TRI Pointe Homes Reports 2012 Fourth Quarter and Full Year Results
TRI Pointe Homes Reports 2012 Fourth Quarter and Full Year Results
- Record Revenue and Earnings Growth in 2012 -
- Strong Order and Backlog Growth in the Fourth Quarter of 2012 -
- Increased Lots Owned and Controlled to over 2,100 in 2013 -
2012 Fourth Quarter Highlights and Comparisons to 2011 Fourth Quarter
- Net income was $6.4 million compared to a net loss of $(1.4) million
- New home orders increased to 75 compared to 8
- Active selling communities averaged 7.0 compared to 2.5
- New home orders per average selling community were 10.7 orders (3.57 monthly) compared to 3.2 orders (1.07 monthly), and a sequential improvement from 10.6 orders (3.5 monthly) for the 2012 third quarter
- Cancellation rate improved to 16%
- Backlog of 68 homes with a dollar value of $33.3 million
- Average sales price in backlog grew 16% to $490,000
- Home sales revenue was $55.2 million compared to $4.2 million
- New homes delivered increased to 89 compared to 10
- Average sales price of homes delivered grew 46% to $620,000
- Homebuilding gross margin percentage improved to 20.2% compared to 13.6%
- Acquired 312 lots valued at $68.2 million and controlled an additional 180 lots
2012 Fiscal Year Highlights and Comparisons to 2011 Fiscal Year
- Net income was $2.5 million compared to a net loss of $(4.6) million
- New home orders increased to 204 compared to 42
- Home sales revenue was $77.5 million compared to $13.5 million
- New homes delivered increased to 144 compared to 36
- Average sales price of homes delivered grew 43% to $538,000
Recent Land Activity in the First Quarter 2013
- Acquired 301 lots valued at $38.4 million and controlled an additional 410 lots
- Own or control over 2,100 lots as compared to 1,550 as of December 31, 2012, a 35% increase
On January 31, 2013, the Company completed its initial public offering ("IPO"), in which it sold 10,000,000 shares of common stock for $17 per share, raising net proceeds of approximately $155.6 million.

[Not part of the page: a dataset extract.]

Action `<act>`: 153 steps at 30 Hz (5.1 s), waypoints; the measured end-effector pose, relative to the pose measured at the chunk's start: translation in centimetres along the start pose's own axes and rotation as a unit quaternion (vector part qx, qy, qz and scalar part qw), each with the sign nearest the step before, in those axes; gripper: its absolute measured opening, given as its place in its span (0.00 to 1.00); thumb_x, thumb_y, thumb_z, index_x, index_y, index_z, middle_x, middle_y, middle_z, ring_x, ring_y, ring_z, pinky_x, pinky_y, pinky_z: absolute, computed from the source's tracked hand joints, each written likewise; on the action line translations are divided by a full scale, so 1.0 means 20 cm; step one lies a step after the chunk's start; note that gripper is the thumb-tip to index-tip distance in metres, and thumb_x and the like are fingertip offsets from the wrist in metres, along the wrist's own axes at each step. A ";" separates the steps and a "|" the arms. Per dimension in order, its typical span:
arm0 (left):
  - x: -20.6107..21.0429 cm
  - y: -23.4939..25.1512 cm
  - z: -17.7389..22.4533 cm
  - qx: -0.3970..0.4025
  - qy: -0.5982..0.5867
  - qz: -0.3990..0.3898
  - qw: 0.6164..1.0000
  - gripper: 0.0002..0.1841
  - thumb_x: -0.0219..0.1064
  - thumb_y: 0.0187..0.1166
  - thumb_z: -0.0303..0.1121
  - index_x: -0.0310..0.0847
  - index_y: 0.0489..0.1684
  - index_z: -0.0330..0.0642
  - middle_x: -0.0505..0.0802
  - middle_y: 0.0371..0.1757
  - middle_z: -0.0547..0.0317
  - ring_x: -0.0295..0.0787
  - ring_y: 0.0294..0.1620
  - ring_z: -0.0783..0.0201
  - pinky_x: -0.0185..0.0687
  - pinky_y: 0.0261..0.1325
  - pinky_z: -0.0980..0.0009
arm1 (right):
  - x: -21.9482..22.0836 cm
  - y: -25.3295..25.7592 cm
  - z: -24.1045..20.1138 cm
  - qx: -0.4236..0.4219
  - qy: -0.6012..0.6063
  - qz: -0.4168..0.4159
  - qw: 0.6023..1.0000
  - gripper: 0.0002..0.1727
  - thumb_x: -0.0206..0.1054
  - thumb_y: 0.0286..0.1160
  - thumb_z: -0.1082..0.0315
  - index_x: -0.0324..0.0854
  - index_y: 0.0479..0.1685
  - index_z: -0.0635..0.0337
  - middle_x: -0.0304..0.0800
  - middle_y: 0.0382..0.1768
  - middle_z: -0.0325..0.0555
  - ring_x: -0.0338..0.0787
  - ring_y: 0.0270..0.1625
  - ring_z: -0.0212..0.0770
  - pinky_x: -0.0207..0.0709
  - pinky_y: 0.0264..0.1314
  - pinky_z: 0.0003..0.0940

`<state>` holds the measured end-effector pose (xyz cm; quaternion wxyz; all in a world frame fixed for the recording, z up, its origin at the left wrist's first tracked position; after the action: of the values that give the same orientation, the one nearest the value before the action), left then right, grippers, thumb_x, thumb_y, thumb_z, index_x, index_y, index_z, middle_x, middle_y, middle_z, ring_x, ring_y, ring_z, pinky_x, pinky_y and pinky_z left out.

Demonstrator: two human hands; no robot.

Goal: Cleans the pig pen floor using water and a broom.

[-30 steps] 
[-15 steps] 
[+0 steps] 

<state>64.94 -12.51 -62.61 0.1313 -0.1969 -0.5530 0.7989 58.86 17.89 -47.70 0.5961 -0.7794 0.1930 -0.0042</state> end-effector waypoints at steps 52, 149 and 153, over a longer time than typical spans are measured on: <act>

After the close of the IPO, the Company had 31,597,907 common shares outstanding.
Douglas F. Bauer, Chief Executive Officer stated, "2012 was a highly productive year of growth for TRI Pointe Homes that was highlighted by our strong fourth quarter operating results reflecting improving housing conditions and market acceptance of our well located communities in Northern and Southern California. Having established our Company less than four years ago to capitalize on the unique market opportunities of the housing recovery in California, we are quite pleased with our progress. We have expanded our business in existing markets in California as well as our entry into the Colorado market in October 2012. We are just beginning to harvest the benefits from our rapid land acquisitions and homebuilding activities."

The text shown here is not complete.